Let me tell you what I think does not contribute to such an end.

 

-The AIA (or any other) Layering Standard. 

 

Let’s see, everything we do is such custom work that our profession is as much art as science, but we gotta wrap it around standard layers, or to compound the counterproductivity, standard symbols developed by some committee or another.

 

-CAD operators who take the old “each draftsman/designer turns out packages which look so different from each other that they look like they came out of different offices” affliction to levels only attainable via CAD. (“To err is human, to really foul up, requires a computer.”)

 

This is a real shame, and shows the huge disconnect between the AutoCAD knowledge of principals (not infrequently near zero) in some design offices and their CAD operators or CAD manager.  One hopes, that as CAD fluent graduates become principals, this will go away.

 

-Add-ons such as Autodesk’s  Architectural Desktop and Autodesk Building Systems. 

 

This is the fanny-biting I was referring to earlier.  I mean, we can’t even get ourselves to the point where we can get clean unencumbered base drawings when delivered by straight AutoCAD, and this is supposed to help???

 

I just completed a 28 drawing MEP design package where the base drawings I received did not, thankfully, contain the usual gazillion layers thrown in by the add-on the upstream design office happened to be using.  There were other issues, however, which sent me in a direction where I shot myself in the foot on productivity, spending time on things that didn’t require the effort I put into them.

 

Live and learn.  OK, so what’s the good news?

 

Well, this last project I was speaking of, was the latest in which I’ve used the technique of putting the work of all trades on the same base plan, and halftoning it as I do the architectural background, for all trades except the one being shown in the drawing.

 

That is, while I show all the mechanical, electrical, and plumbing/sprinkler work on the same externally referenced background, on, say, the electrical drawings, all work except the electrical work will be halftoned.  Carrying this further, the electrical notes and callouts are only on the electrical drawings, with similar treatment given to the work of other trades.

 

This is great for coordination of the work between trades, and is easy for me to do since I’m the only one who works on the drawings.  This should, however, be implementable in a multi-person design house via clever use of the office network, file-locking, and automatic writes of temporary “working” files from the individual designer’s workstation to the central file server.  (I am NOT a big fan of what has become the de facto standard in some offices, where a designer works on one huge file of all the project’s plans, sections, and elevations, and ends up pushing a lot of electrons around, as this begins to become impossibly unwieldy as a project matures.)

 

Another thing I’ve taken to doing (for quite a while now) is to embedding things like equipment schedules and electrical panel schedules in drawings as live spreadsheets, editable in the source program via a double click on the item in the drawing.  This is merely cool in the former case, and a real time saver in the latter, as the spreadsheet is doing all the necessary bookkeeping math vis-à-vis loading and balancing. 

 

I’ve also embedded bitmapped copies of correspondence with agencies and utilities in the drawings showing work dependent upon that correspondence.
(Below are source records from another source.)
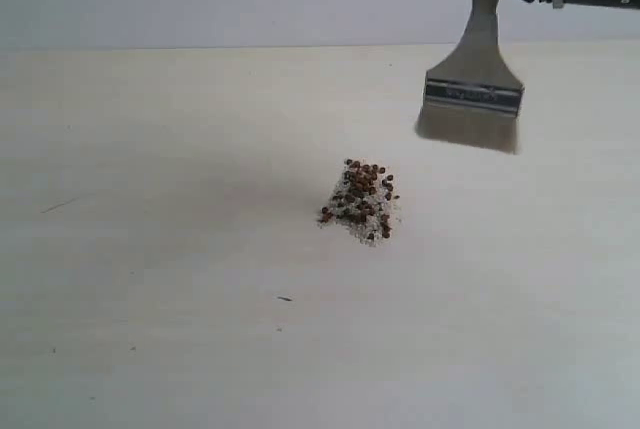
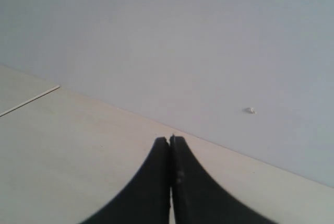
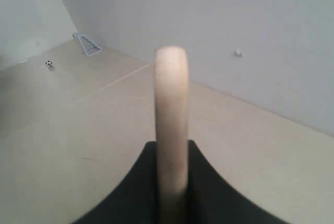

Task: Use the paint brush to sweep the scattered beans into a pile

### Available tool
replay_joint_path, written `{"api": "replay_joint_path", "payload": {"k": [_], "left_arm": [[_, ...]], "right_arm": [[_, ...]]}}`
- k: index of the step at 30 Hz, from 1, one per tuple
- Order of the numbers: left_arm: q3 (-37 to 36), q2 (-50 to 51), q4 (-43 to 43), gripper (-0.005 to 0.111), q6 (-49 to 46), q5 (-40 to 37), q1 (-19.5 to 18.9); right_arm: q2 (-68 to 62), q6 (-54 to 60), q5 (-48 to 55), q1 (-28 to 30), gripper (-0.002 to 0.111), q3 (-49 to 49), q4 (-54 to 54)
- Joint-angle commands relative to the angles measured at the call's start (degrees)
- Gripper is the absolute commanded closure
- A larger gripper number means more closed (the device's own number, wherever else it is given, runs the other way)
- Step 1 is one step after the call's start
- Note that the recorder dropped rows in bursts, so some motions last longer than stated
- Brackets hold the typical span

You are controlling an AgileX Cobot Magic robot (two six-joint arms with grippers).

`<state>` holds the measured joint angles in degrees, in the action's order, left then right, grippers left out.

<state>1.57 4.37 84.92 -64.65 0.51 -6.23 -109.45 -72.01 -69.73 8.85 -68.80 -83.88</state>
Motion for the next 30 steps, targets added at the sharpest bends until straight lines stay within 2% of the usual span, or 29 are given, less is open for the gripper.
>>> {"api": "replay_joint_path", "payload": {"k": [1,8,13,20,30], "left_arm": [[-0.20,0.19,0.22,0.107,0.03,-0.17,-0.15],[-0.20,0.19,0.22,0.107,0.03,-0.17,-0.15],[-0.20,0.19,0.22,0.107,0.03,-0.17,-0.15],[-0.20,0.19,0.22,0.107,-0.16,-0.17,-0.15],[-0.20,0.19,0.22,0.107,-0.16,-0.17,-0.15]], "right_arm": [[2.68,10.27,-0.24,-0.18,0.108,9.68,5.44],[9.31,13.91,-0.24,-0.69,0.108,16.78,2.69],[12.69,20.69,-0.24,-6.66,0.108,21.31,1.93],[9.18,27.77,-0.24,-14.52,0.108,22.13,1.07],[1.71,30.37,-0.24,-14.89,0.108,21.21,2.20]]}}
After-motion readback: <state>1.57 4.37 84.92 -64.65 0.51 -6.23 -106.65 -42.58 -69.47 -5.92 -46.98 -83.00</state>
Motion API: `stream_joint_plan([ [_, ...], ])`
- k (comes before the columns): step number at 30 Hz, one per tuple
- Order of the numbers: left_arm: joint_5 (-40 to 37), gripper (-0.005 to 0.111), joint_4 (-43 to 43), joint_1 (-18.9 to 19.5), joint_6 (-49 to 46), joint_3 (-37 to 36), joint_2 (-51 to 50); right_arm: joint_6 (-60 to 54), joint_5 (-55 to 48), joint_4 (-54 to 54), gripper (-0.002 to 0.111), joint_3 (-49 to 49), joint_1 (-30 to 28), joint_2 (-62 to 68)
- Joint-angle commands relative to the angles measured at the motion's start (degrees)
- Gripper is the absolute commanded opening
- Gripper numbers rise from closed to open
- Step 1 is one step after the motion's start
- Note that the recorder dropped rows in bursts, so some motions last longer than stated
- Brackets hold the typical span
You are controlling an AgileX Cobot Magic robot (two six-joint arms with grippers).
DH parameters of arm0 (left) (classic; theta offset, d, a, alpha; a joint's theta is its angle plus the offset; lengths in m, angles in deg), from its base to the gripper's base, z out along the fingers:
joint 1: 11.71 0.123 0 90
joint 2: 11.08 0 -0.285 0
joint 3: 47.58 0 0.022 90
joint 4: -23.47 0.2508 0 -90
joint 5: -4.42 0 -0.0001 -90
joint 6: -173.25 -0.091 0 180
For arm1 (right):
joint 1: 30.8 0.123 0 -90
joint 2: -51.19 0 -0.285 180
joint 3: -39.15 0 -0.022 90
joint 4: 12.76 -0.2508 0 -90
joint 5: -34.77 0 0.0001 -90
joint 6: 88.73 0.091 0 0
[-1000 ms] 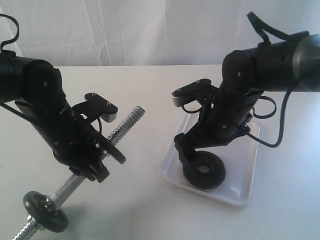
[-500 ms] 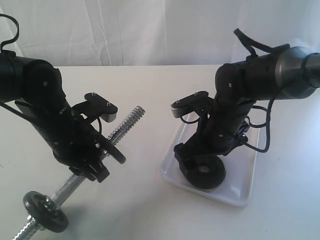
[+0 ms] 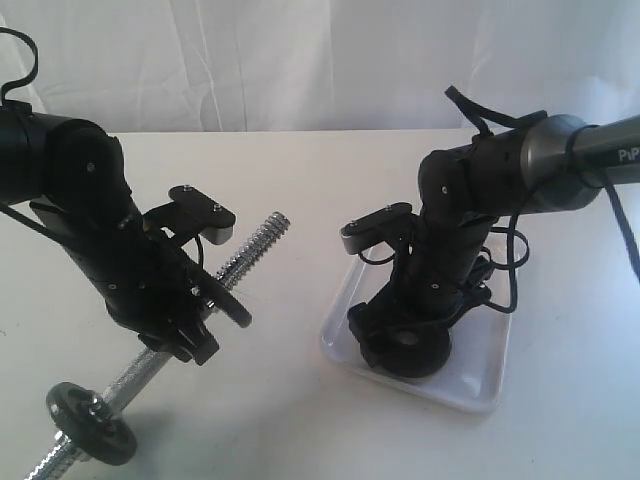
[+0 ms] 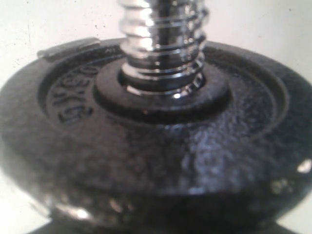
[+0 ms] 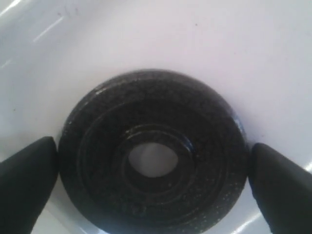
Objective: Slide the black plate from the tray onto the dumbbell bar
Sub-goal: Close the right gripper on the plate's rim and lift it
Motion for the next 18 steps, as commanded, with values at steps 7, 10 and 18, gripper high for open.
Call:
stream_joint_plan([
  [7, 0.8, 0.000, -2.9, -0.1, 0.7, 1.2, 3.0, 2.4, -4.7, -0.3, 0.102, 0.0, 0.2, 3.3],
  [10, 0.8, 0.000, -2.9, -0.1, 0.7, 1.2, 3.0, 3.5, -5.5, -0.3, 0.094, 0.1, 0.2, 3.3],
  [18, 0.8, 0.000, -2.9, -0.1, 0.7, 1.2, 3.0, 4.9, -6.8, -0.3, 0.036, 0.1, 0.2, 3.3],
])
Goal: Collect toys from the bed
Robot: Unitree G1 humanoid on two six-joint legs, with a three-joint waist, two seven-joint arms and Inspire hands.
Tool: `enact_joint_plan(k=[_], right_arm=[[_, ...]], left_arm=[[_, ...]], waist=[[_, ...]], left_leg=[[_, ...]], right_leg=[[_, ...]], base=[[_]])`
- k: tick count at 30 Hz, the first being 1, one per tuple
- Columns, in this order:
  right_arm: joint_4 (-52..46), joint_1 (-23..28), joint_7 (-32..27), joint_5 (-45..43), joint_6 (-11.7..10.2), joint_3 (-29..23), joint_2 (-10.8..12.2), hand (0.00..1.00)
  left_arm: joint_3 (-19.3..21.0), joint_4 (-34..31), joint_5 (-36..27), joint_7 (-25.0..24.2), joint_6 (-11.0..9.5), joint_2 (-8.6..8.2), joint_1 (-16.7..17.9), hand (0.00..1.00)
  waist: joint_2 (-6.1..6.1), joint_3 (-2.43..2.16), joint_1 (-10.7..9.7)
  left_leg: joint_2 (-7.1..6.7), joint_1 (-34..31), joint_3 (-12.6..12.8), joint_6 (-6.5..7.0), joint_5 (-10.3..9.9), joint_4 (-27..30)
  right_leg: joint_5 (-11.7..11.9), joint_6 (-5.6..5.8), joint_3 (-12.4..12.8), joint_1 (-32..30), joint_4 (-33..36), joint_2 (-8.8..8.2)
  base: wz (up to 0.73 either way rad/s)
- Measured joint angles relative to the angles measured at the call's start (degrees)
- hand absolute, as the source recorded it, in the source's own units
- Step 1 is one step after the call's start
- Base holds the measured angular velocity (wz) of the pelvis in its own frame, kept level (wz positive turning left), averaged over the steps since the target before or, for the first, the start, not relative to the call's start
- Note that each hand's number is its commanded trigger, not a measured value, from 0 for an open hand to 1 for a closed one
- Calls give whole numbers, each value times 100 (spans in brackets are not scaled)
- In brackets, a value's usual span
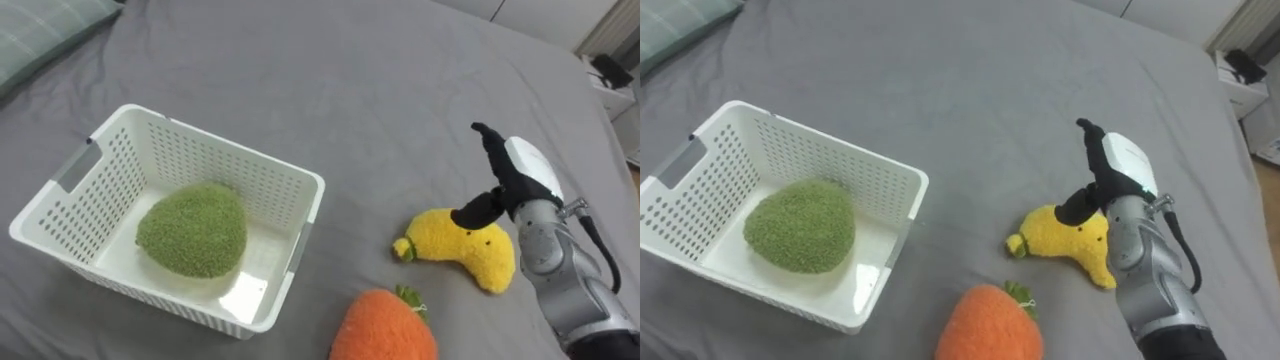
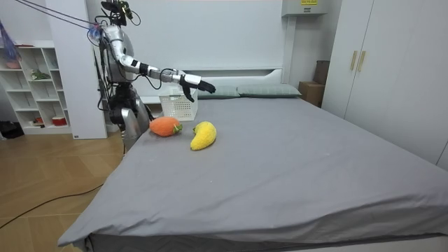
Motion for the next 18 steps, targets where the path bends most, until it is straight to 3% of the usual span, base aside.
enact_joint_plan(k=[3,5,9,15,18], right_arm=[[345,-33,-10,-1,-25,46,-26,0],[524,-84,-15,-2,-34,175,-31,0],[1287,-429,-49,110,-94,483,-46,0],[1939,-542,-112,230,-168,523,-51,0],[2317,-673,-137,203,-160,525,-62,0]], left_arm=[[-78,-2,-27,115,-73,35,-128,0],[-152,-20,-109,153,-105,49,-136,0],[-365,-14,-128,166,-113,52,-230,0],[-452,30,-328,166,-112,48,-228,0],[-455,43,-447,152,-113,44,-238,0]], waist=[[-28,45,72],[-26,49,66],[-26,58,140],[-11,70,296],[38,102,358]], left_leg=[[-7,-144,-106,5,9,15],[-8,-261,-152,4,10,100],[-29,-527,-230,8,14,173],[-37,-614,-293,8,15,170],[-44,-665,-335,11,18,184]], right_leg=[[0,0,-126,-88,-13,-5],[0,0,-279,-162,-14,-16],[0,0,-323,-405,-22,-33],[-2,3,-420,-456,-37,-73],[-2,3,-516,-474,-36,-84]], base=[[20],[15],[7],[7],[6]])
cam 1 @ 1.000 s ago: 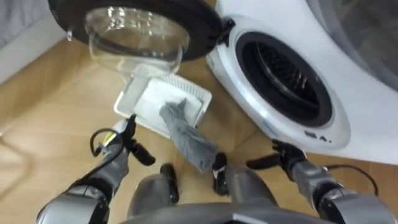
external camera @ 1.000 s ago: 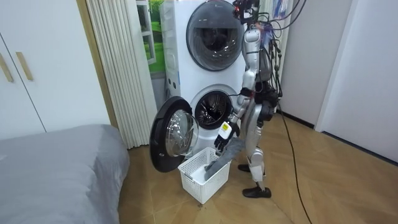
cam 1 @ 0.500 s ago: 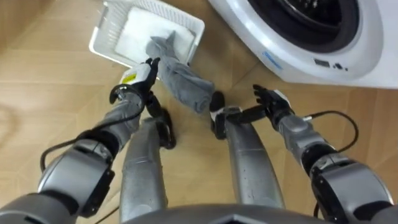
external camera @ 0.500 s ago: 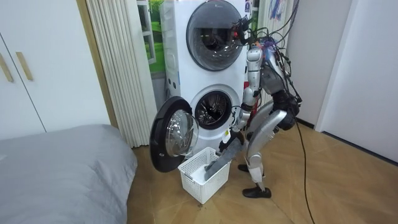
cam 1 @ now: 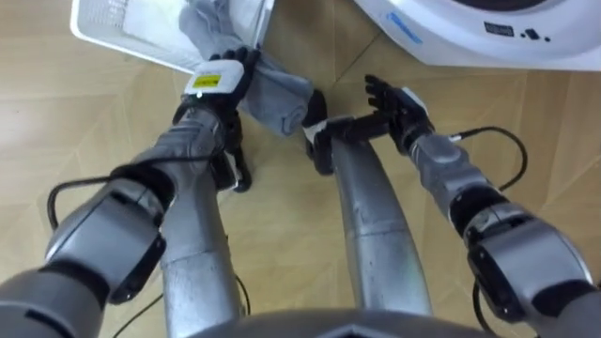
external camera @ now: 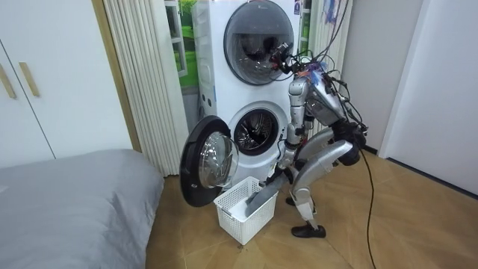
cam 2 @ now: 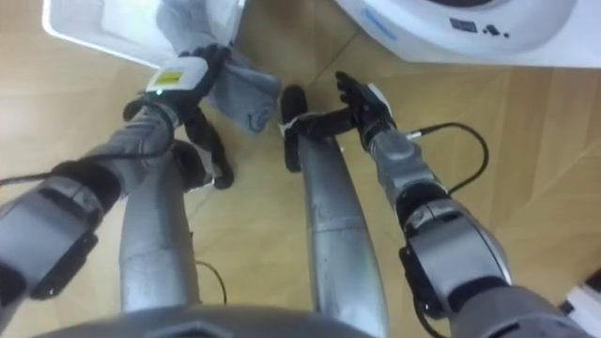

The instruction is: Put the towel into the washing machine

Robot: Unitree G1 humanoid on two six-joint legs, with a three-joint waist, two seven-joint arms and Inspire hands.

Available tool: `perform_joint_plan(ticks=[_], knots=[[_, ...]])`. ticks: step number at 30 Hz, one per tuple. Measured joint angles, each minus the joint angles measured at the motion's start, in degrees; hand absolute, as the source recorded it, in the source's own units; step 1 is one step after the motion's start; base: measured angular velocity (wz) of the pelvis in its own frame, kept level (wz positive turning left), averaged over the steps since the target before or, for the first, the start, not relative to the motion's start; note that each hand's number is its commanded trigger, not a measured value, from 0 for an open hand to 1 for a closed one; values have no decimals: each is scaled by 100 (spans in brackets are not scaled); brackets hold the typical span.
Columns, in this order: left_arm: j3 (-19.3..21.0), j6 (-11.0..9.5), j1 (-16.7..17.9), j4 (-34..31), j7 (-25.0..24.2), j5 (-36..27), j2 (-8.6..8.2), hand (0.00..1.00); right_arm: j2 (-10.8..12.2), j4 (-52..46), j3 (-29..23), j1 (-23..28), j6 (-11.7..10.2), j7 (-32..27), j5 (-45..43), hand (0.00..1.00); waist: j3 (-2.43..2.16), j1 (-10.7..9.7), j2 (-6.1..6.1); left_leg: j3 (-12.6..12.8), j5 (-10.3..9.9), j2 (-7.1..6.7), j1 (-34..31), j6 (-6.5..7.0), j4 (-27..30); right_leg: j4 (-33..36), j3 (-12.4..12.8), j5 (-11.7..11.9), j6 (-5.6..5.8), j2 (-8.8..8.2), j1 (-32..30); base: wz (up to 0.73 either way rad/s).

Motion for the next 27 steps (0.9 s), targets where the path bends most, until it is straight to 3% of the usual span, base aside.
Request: perform_joint_plan(ticks=[1,2,3,4,5,14,27], knots=[[-61,-6,-31,1,18,9,27,7,1,-32,45,2,-24,0,7,0,1,-36,-2,-5,-32,9,-22,18,59,43,-3,-28,10,-1,-15,-5],[-116,-26,-52,5,27,14,55,42,-1,-54,86,2,-51,-2,12,0,2,-68,-5,-3,-68,13,-26,29,99,73,3,-47,26,0,-20,-5],[-123,-44,-55,8,32,14,74,62,-1,-62,102,3,-59,-2,23,0,3,-77,-8,-3,-87,17,-30,33,123,92,3,-62,32,-2,-23,-7],[-161,-67,-52,9,89,14,109,91,-2,-85,151,3,-78,-1,44,0,3,-91,-10,-2,-119,40,-52,46,162,107,1,-76,42,-4,-37,-8],[-180,-73,-51,9,120,14,123,100,2,-98,158,4,-91,1,54,0,7,-101,-18,2,-123,52,-61,50,169,106,2,-77,45,-4,-45,-7],[-383,-84,-225,42,539,11,314,100,19,-156,339,-4,-204,57,142,0,12,-329,-77,29,-212,53,-141,152,212,104,30,-138,135,4,-110,-3],[-559,-85,-282,73,825,11,328,100,20,-138,426,0,-227,52,454,0,9,-393,-183,44,-332,1,-166,197,211,88,64,-233,220,-8,-135,-1]])
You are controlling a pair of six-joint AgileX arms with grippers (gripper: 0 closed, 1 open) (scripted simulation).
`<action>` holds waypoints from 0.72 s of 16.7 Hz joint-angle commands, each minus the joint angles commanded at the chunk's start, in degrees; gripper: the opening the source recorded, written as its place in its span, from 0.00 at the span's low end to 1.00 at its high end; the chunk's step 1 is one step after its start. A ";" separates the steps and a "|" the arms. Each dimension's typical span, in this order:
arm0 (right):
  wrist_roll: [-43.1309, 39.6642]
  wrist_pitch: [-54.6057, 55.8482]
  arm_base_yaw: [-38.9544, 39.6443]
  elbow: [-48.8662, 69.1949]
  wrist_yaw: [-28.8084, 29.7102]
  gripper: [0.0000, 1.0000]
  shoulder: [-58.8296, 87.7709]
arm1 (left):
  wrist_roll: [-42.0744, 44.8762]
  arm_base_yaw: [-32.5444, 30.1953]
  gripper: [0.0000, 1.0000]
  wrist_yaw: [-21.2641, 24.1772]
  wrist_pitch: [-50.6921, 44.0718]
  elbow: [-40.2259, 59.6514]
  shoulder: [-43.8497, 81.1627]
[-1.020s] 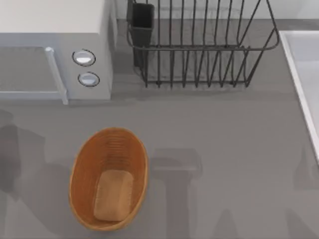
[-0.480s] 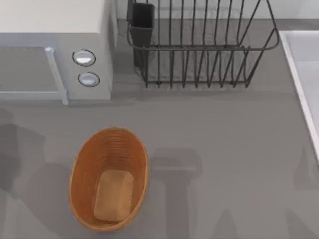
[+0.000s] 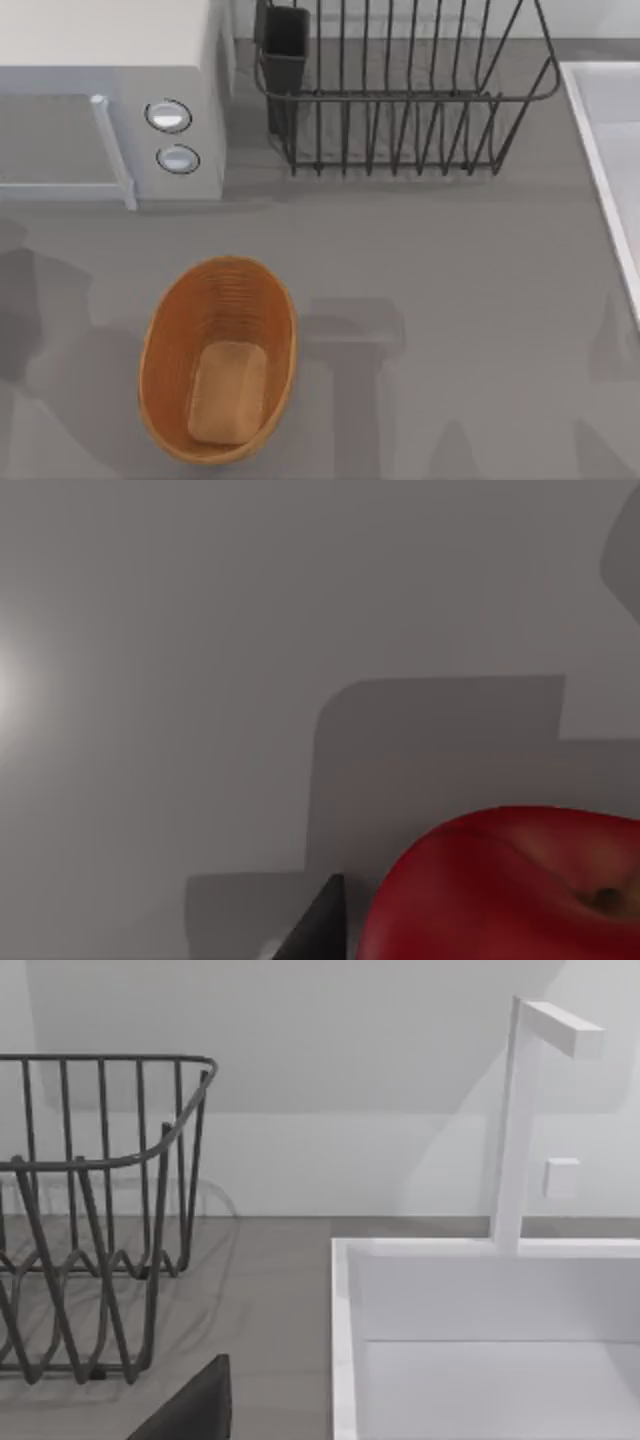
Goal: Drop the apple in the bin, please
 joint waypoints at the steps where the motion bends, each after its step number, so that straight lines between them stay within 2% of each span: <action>1: 0.00 0.00 0.00 0.00 0.00 1.00 0.00 | 0.00 0.00 0.00 0.00 0.00 0.00 0.00; 7: 0.00 0.00 0.00 0.00 0.00 1.00 0.00 | -0.06 1.33 0.00 -1.47 -1.54 -0.28 -1.58; 12: 0.00 0.00 0.00 0.00 0.00 1.00 0.00 | -0.77 6.22 0.00 -3.27 -13.91 3.07 -5.23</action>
What I’ve been toying with doing next (in addition to figuring out how to make Autodesk’s Field and Sheet Set data capabilities work for me) is adding electrical and plumbing layer and symbol information on my mechanical equipment symbol blocks so when I insert, say, a condensing unit on my MEP background plan, it already includes a local electrical disconnect on the electrical layer as part of the inserted drawing.

 

Now, if only I could get immediately usable base plans.